▶ **WHAT IS NEEDED**: In the entries below, find the line with "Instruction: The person" and the line with "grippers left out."; give again those lines and every line between them, exactly.

▶ **GIVEN RECORDS**:
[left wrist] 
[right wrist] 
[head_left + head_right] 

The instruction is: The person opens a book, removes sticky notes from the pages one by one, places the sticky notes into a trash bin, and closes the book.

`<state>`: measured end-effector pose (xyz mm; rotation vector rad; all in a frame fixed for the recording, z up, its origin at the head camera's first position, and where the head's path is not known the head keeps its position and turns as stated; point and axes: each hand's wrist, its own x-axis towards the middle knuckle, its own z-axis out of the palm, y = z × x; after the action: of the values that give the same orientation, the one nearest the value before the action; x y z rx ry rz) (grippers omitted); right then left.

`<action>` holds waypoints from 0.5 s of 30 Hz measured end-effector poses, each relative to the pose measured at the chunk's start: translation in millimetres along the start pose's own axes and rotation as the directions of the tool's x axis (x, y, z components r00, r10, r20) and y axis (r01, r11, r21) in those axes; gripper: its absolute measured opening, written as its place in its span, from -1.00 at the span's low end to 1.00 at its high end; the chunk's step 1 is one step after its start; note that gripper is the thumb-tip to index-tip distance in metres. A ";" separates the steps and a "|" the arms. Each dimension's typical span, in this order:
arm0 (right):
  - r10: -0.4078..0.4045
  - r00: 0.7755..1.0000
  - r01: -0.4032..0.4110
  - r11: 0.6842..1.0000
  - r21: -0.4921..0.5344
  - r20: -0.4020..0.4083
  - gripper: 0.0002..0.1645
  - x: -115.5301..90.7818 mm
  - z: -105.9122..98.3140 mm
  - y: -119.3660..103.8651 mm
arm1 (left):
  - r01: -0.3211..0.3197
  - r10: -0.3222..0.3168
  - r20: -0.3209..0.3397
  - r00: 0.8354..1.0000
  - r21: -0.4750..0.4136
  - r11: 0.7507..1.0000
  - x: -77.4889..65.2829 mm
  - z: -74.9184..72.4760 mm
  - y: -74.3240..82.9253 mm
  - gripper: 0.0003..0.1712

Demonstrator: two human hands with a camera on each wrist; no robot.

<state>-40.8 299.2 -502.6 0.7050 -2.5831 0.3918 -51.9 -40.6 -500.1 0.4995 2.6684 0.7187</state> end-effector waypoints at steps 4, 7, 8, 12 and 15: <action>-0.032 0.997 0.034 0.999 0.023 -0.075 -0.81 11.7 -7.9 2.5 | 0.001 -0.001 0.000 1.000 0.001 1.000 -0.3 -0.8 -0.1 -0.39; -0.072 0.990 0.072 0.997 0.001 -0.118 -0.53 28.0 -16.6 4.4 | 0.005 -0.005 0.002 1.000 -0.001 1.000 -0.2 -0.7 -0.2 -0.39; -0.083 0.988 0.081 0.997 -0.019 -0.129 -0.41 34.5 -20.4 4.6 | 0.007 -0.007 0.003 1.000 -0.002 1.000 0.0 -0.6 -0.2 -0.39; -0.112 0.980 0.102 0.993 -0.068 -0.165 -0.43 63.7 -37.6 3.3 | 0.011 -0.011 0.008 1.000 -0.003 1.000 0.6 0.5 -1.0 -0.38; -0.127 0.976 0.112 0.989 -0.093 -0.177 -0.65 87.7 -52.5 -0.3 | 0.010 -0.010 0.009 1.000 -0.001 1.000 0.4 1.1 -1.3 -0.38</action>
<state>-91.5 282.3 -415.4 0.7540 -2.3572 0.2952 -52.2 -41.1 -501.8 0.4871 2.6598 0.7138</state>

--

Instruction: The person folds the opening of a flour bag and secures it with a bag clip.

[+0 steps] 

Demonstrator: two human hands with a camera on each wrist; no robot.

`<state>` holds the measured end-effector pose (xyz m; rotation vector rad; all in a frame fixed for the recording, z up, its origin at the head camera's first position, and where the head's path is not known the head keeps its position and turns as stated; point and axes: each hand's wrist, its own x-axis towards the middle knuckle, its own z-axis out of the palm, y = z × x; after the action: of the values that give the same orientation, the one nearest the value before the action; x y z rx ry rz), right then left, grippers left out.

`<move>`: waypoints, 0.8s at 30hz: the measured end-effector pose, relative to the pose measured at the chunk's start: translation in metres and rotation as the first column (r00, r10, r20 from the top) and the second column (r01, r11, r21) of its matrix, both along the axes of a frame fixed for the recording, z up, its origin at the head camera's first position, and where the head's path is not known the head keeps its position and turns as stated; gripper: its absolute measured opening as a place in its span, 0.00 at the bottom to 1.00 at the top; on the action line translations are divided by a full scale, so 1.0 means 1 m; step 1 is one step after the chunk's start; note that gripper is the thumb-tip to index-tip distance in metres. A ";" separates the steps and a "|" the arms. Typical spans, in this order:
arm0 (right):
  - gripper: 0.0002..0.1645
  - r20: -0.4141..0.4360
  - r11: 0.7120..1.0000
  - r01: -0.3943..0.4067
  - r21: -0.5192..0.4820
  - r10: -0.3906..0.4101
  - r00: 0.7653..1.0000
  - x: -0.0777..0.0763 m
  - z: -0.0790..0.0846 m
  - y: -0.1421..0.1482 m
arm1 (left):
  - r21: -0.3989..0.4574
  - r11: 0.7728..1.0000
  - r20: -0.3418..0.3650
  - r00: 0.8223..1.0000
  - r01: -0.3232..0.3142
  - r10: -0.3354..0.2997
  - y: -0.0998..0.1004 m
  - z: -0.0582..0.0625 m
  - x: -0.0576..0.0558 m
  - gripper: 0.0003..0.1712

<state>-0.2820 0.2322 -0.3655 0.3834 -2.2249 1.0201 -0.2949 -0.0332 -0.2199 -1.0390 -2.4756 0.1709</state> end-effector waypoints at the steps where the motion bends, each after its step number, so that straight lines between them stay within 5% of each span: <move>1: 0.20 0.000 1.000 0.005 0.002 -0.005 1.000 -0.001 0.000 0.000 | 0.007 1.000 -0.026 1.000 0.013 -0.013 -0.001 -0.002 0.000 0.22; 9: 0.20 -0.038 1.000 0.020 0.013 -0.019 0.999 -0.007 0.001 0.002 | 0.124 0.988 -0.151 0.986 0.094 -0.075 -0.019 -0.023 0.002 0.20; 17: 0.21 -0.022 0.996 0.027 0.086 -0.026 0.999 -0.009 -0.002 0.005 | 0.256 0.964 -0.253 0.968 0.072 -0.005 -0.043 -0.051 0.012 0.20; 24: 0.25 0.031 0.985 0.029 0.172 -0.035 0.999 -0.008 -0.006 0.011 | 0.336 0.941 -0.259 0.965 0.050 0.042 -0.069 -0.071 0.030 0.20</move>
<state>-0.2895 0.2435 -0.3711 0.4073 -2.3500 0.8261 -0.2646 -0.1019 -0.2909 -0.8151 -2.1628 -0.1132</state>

▶ **WRITTEN RESPONSE**:
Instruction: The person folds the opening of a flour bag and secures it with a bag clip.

[+0 steps] 

Demonstrator: two human hands with a camera on each wrist; no robot.

`<state>` holds the measured end-effector pose (xyz m; rotation vector rad; all in a frame fixed for the recording, z up, its origin at the head camera's first position, and where the head's path is not known the head keeps its position and turns as stated; point and axes: each hand's wrist, its own x-axis towards the middle knuckle, its own z-axis out of the palm, y = z × x; after the action: of the values that give the same orientation, the one nearest the value before the action; x y z rx ry rz), right then left, grippers left out.

The exercise requires nothing more.